==== EXTRACTED ENTRIES ====

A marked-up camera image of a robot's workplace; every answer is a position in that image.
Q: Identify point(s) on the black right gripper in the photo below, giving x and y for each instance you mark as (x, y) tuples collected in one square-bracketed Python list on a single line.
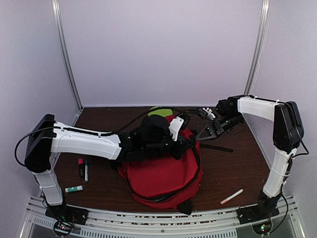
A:
[(218, 127)]

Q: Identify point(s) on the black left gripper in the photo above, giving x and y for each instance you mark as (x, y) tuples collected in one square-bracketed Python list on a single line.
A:
[(182, 146)]

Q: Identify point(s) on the red backpack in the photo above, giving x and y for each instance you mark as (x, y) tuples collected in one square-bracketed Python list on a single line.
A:
[(164, 182)]

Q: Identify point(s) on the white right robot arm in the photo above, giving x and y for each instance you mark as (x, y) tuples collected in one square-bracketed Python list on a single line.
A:
[(287, 136)]

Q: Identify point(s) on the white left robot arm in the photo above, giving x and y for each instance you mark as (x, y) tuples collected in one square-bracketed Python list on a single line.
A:
[(50, 136)]

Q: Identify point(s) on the green plate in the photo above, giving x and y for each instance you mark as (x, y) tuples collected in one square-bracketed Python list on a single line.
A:
[(160, 112)]

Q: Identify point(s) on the pink white pen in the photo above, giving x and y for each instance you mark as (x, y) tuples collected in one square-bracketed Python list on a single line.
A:
[(231, 196)]

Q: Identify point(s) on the blue white pen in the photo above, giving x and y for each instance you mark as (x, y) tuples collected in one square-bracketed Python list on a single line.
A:
[(86, 179)]

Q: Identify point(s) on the pink black highlighter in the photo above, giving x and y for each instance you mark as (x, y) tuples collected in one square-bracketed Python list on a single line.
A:
[(81, 167)]

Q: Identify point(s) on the green white glue stick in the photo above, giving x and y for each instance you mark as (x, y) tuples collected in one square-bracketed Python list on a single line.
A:
[(74, 189)]

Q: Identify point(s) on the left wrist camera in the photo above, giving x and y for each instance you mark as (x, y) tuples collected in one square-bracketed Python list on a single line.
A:
[(153, 128)]

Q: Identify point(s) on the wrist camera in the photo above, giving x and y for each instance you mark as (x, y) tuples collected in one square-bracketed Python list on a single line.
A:
[(153, 128), (227, 107)]

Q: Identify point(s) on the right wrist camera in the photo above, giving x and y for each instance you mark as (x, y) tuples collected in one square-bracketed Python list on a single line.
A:
[(227, 107)]

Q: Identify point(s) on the aluminium front rail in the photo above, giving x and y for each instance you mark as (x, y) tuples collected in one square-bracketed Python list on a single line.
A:
[(221, 223)]

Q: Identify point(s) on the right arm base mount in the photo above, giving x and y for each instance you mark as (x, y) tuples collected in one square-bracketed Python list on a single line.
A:
[(260, 215)]

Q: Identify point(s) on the right aluminium frame post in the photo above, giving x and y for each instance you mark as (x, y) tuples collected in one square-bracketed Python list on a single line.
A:
[(259, 46)]

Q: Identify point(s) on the aluminium frame post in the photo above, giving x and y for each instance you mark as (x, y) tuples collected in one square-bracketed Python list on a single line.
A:
[(65, 55), (259, 46)]

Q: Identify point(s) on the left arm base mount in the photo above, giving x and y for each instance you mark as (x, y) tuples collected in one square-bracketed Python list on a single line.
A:
[(65, 224)]

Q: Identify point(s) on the left aluminium frame post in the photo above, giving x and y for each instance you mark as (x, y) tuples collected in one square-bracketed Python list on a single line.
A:
[(65, 55)]

====

All entries above must be duplicated exactly; please omit any picture they hold.

A marked-up camera image of a robot's workplace; every answer is a position in that image.
Q: Identify point(s) on the black right gripper in the photo below, giving x and y for each instance you mark as (x, y) tuples collected in one square-bracketed Python list on a single line.
A:
[(218, 127)]

Q: Identify point(s) on the black left gripper in the photo above, giving x and y for each instance you mark as (x, y) tuples collected in one square-bracketed Python list on a single line.
A:
[(182, 146)]

Q: Identify point(s) on the red backpack in the photo above, giving x and y for each instance you mark as (x, y) tuples collected in one square-bracketed Python list on a single line.
A:
[(164, 182)]

Q: Identify point(s) on the white right robot arm in the photo above, giving x and y for each instance you mark as (x, y) tuples collected in one square-bracketed Python list on a single line.
A:
[(287, 136)]

Q: Identify point(s) on the white left robot arm in the photo above, giving x and y for each instance you mark as (x, y) tuples collected in one square-bracketed Python list on a single line.
A:
[(50, 136)]

Q: Identify point(s) on the green plate in the photo above, giving x and y for each instance you mark as (x, y) tuples collected in one square-bracketed Python list on a single line.
A:
[(160, 112)]

Q: Identify point(s) on the pink white pen in the photo above, giving x and y for each instance you mark as (x, y) tuples collected in one square-bracketed Python list on a single line.
A:
[(231, 196)]

Q: Identify point(s) on the blue white pen in the photo above, giving x and y for each instance you mark as (x, y) tuples collected in one square-bracketed Python list on a single line.
A:
[(86, 179)]

Q: Identify point(s) on the pink black highlighter in the photo above, giving x and y for each instance you mark as (x, y) tuples collected in one square-bracketed Python list on a single line.
A:
[(81, 167)]

Q: Identify point(s) on the green white glue stick in the photo above, giving x and y for each instance you mark as (x, y) tuples collected in one square-bracketed Python list on a single line.
A:
[(74, 189)]

Q: Identify point(s) on the left wrist camera in the photo above, giving x and y for each instance you mark as (x, y) tuples collected in one square-bracketed Python list on a single line.
A:
[(153, 128)]

Q: Identify point(s) on the wrist camera in the photo above, giving x and y for each instance you mark as (x, y) tuples collected in one square-bracketed Python list on a single line.
A:
[(153, 128), (227, 107)]

Q: Identify point(s) on the right wrist camera in the photo above, giving x and y for each instance you mark as (x, y) tuples collected in one square-bracketed Python list on a single line.
A:
[(227, 107)]

Q: Identify point(s) on the aluminium front rail in the photo above, giving x and y for each instance you mark as (x, y) tuples collected in one square-bracketed Python list on a single line.
A:
[(221, 223)]

Q: Identify point(s) on the right arm base mount in the photo above, giving x and y for each instance you mark as (x, y) tuples collected in one square-bracketed Python list on a single line.
A:
[(260, 215)]

Q: Identify point(s) on the right aluminium frame post in the photo above, giving x and y for each instance you mark as (x, y) tuples collected in one square-bracketed Python list on a single line.
A:
[(259, 46)]

Q: Identify point(s) on the aluminium frame post in the photo above, giving x and y for each instance you mark as (x, y) tuples collected in one square-bracketed Python list on a single line.
A:
[(65, 55), (259, 46)]

Q: Identify point(s) on the left arm base mount in the photo above, giving x and y for each instance you mark as (x, y) tuples collected in one square-bracketed Python list on a single line.
A:
[(65, 224)]

Q: Identify point(s) on the left aluminium frame post in the photo above, giving x and y for each instance you mark as (x, y) tuples collected in one square-bracketed Python list on a single line.
A:
[(65, 55)]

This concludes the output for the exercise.